• ASSIGNED TASK:
In the entries below, every line with the string "mark" is to be reported.

• SUPPLIED MATERIAL:

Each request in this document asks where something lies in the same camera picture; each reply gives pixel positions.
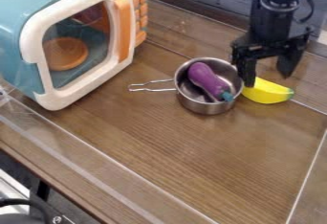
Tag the silver pot with handle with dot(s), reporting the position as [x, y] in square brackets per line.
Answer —
[190, 95]

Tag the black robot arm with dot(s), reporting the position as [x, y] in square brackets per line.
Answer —
[278, 33]

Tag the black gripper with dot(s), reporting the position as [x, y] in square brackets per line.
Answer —
[275, 35]

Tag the yellow toy banana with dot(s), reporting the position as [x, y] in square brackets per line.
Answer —
[267, 92]

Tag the blue toy microwave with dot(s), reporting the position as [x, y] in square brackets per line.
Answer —
[64, 46]

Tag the purple toy eggplant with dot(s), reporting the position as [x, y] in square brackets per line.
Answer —
[202, 76]

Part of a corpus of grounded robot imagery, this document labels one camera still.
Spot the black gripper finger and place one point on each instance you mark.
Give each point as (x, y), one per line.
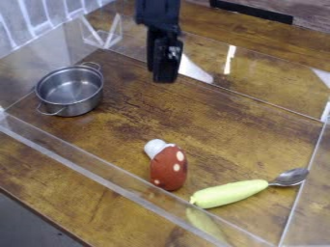
(168, 55)
(151, 37)

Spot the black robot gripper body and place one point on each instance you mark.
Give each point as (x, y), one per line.
(158, 14)

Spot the silver metal pot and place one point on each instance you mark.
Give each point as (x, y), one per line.
(71, 90)

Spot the white plush mushroom red cap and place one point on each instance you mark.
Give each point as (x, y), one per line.
(169, 164)

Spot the black bar on back table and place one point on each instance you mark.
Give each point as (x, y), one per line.
(242, 9)

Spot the green handled metal spoon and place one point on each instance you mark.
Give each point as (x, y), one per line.
(236, 191)

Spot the clear acrylic enclosure wall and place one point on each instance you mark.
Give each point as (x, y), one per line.
(248, 112)

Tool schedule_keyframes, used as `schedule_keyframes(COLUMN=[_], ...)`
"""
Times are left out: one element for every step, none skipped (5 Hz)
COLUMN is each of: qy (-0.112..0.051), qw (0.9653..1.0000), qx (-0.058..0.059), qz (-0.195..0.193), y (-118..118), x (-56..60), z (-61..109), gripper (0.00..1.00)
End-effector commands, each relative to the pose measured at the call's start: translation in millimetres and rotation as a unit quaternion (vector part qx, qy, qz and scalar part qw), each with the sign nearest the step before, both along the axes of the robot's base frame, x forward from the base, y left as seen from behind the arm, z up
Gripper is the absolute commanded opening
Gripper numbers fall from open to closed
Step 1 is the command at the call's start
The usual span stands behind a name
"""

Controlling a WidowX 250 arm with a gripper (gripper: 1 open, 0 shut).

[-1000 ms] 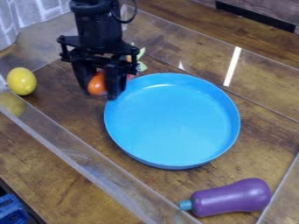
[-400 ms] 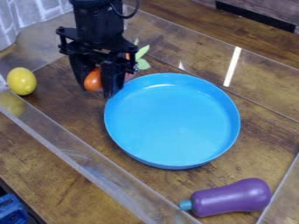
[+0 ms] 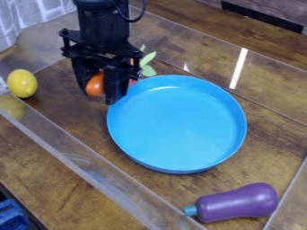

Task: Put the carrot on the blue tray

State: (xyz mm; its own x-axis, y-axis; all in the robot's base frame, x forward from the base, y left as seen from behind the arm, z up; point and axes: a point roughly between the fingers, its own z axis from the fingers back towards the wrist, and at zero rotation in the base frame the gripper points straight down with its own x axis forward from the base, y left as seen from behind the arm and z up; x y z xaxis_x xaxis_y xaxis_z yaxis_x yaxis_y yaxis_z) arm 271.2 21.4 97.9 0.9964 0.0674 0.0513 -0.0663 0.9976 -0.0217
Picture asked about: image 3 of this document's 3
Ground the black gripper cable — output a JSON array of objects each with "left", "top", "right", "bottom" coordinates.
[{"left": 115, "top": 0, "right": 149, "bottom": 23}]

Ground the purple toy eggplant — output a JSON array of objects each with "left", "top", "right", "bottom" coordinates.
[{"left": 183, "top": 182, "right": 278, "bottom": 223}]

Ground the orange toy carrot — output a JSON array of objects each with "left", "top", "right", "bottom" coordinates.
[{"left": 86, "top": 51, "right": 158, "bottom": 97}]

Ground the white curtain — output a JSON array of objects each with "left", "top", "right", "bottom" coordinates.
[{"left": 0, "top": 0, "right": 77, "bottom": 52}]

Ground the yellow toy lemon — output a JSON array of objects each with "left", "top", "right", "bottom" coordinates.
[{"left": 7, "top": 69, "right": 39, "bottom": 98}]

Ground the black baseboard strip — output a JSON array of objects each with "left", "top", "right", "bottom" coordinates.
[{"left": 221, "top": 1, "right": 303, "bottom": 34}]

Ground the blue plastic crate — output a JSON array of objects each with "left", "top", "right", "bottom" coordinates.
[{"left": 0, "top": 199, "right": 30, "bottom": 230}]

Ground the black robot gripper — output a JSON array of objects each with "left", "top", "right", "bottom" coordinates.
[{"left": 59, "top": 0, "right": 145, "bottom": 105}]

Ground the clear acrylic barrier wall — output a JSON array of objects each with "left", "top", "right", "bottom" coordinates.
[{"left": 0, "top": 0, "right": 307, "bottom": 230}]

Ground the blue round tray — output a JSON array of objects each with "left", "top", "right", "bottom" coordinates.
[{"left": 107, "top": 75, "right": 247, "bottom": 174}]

• SOLUTION:
Spot the black gripper finger and place one point on each instance you mark.
Spot the black robot gripper body and place one point on each instance you mark.
Spot the silver metal pot and place one point on each instance you mark.
Spot the white plush mushroom red cap and place one point on each instance you mark.
Spot the black bar on back table and place one point on each instance you mark.
Spot the green handled metal spoon and place one point on each instance you mark.
Spot the clear acrylic enclosure wall and place one point on each instance you mark.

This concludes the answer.